SAMEP recommendation: To list Adalimumab on the High Cost Medicines Formulary for adult patients with non-infectious posterior, intermediate or panuveitis that is refractory to corticosteroids and at least two other corticosteroid sparing agents.

Rationale: The patients eligible for this treatment have vision threatening disease. High quality evidence demonstrates that adalimumab delays time to treatment failure relative to placebo and can facilitate steroid taper in some patients. The SAMEP view is that control of disease without the requirement for long term corticosteroids is an important goal of treatment in this population, particularly given the risk of ocular complications associated with long term steroids.

Outcome: Listed on the high cost medicines formulary.

Checklist for patient eligibility: Eligibility form - Adalimumab for non-infectious posterior, intermediate or panuveitis (PDF 192KB).

Active non-infectious sight threatening uveitis

Indication: Active non-infectious sight threatening uveitis for paediatric patients who had an inadequate response to corticosteroid and failed or intolerant of methotrexate (15mg/m2).
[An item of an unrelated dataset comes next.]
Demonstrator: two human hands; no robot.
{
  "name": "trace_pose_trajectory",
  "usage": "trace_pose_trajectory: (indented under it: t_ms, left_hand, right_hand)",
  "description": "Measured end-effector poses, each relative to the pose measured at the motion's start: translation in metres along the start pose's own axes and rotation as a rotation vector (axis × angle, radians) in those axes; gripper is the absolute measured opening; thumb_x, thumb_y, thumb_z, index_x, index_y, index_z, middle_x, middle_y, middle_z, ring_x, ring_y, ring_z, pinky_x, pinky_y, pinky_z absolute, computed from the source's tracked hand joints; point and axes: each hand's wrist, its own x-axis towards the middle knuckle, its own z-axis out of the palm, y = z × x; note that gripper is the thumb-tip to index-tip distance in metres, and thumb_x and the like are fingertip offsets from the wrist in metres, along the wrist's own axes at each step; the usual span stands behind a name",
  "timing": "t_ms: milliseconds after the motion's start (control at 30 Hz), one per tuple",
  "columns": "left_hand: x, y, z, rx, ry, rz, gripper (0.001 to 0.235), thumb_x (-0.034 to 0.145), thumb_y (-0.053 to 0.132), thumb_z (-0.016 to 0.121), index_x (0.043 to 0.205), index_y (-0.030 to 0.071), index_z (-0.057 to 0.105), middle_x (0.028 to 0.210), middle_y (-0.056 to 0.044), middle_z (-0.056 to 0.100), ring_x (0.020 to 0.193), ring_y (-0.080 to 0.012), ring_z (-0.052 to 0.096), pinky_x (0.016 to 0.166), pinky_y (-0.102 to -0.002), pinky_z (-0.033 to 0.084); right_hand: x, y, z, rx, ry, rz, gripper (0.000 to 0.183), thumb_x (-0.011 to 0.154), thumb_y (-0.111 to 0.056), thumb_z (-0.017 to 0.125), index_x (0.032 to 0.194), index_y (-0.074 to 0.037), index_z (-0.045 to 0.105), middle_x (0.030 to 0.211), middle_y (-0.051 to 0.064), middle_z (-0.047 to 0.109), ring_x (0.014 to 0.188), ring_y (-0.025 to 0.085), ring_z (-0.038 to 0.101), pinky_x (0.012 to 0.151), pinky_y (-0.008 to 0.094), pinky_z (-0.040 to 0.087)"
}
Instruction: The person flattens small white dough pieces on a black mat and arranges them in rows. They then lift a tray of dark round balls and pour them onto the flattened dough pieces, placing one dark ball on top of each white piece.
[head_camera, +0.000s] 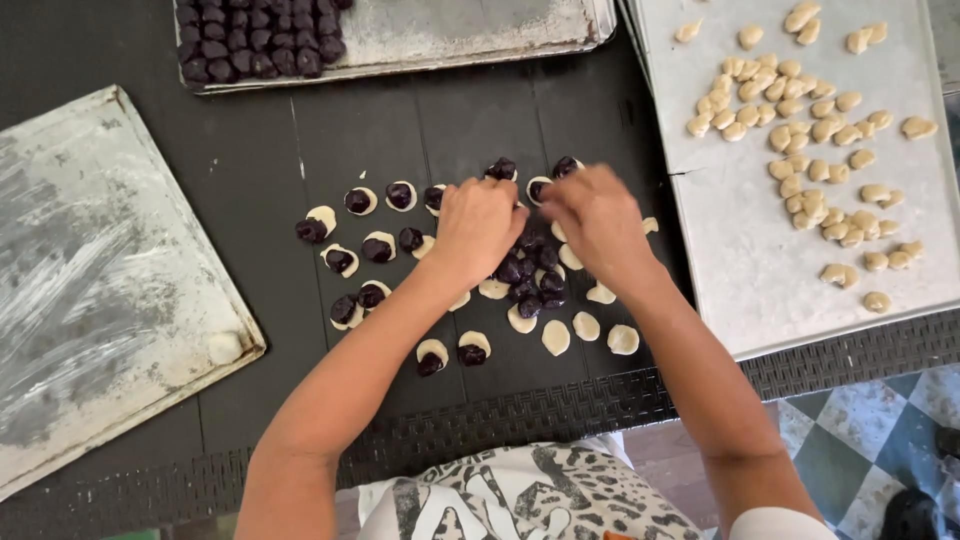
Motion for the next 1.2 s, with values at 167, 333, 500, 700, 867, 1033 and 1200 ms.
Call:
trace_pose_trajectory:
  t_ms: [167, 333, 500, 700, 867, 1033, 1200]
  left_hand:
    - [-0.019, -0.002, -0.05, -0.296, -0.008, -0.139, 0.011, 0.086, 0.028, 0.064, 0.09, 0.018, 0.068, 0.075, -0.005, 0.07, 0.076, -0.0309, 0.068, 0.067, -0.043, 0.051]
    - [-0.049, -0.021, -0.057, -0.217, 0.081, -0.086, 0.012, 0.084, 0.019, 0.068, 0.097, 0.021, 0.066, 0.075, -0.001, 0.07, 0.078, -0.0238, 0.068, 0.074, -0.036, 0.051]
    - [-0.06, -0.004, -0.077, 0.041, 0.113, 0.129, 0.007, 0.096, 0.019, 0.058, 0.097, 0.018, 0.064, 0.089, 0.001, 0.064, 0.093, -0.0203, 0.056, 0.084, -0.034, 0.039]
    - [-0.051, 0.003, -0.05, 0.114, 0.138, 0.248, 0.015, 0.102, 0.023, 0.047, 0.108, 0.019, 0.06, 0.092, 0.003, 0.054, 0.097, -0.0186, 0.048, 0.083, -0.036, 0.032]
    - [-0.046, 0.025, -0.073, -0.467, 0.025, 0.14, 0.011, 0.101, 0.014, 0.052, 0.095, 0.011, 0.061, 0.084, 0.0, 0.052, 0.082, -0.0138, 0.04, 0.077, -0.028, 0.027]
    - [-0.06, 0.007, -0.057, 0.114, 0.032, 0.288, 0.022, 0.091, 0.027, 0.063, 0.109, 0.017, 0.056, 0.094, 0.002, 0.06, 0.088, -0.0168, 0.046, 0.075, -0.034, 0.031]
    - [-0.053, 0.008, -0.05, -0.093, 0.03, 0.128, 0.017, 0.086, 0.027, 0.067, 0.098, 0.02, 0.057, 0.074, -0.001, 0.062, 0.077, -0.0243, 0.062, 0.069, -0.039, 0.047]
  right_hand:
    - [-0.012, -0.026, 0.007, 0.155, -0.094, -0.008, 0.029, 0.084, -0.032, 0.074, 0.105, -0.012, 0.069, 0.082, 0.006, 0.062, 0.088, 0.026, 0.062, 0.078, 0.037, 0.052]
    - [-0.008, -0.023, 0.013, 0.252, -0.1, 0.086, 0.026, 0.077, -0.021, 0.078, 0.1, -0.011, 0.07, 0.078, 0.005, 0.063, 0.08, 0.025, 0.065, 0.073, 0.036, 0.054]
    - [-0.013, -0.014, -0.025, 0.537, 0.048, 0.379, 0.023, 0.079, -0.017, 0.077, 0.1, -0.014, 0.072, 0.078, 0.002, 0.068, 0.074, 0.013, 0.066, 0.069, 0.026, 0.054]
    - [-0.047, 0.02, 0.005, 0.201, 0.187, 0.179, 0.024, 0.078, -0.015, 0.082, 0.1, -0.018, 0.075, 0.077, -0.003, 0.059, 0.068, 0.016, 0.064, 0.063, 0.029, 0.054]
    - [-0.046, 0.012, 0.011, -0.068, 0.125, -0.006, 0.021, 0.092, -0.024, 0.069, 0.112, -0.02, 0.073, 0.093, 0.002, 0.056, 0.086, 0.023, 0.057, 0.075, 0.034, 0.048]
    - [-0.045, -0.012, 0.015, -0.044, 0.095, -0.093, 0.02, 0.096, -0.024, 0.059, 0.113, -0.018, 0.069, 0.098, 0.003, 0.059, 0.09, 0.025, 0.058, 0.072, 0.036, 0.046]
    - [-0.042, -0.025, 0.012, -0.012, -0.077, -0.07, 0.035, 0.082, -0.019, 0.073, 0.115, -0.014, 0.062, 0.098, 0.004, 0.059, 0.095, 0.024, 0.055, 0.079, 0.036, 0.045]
SAMEP recommendation: To list adalimumab on the High Cost Medicines Formulary as first line biologic treatment for paediatric patients with active non-infectious sight threatening uveitis who had an inadequate response to corticosteroid and failed or intolerant of methotrexate (15mg/m2).

Checklist form for patient eligibility and clinical pathway: Adalimumab for paediatric uveitis (PDF 594KB).

Contact SAMEP for a copy of the review.

Outcome: Listed on High Cost Medicines Formulary.

Anagrelide

Indication: Second-line option for treatment of essential thrombocythaemia after prior cytoreductive treatment.

SAMEP recommendations: The Eligibility Checklist for anagrelide was removed in July 2023.

Alemtuzumab

Indication: B-cell Chronic Lymphocytic Leukaemia (B-CLL).

SAMEP recommendations: Alemtuzumab rapid review (PDF 1314KB).

Outcome: Not listed on formulary.

Bendamustine

Indication: Treatment of relapsed or refractory non-Hodgkin’s lymphoma (NHL) or chronic lymphocytic leukaemia (CLL).

SAMEP recommendations: Bendamustine recommendations (PDF 1524KB).

Outcome: No further IPU approvals recommended for specified patient population.

Bevacizumab

Indication: Recurrent glioblastoma multiforme.

SAMEP recommendations: Bevacizumab (PDF 1416KB).

Outcome: Not listed on high cost medicines formulary (no further IPU approvals recommended).

Delamanid

Indication: pulmonary drug resistant tuberculosis.

SAMEP recommendation: to list delamanid on the High Cost Medicines Formulary for patients with pulmonary drug resistant tuberculosis.

Rationale: delamanid is approved by the European Medicines Agency and is included in the World Health Organization guidelines on drug-resistant tuberculosis treatment. SAMEP concluded that it was useful to have an alternative antibiotic active against pulmonary drug resistant tuberculosis where one or more of the available treatments cannot be used due to resistance, intolerance, adverse effects or interactions.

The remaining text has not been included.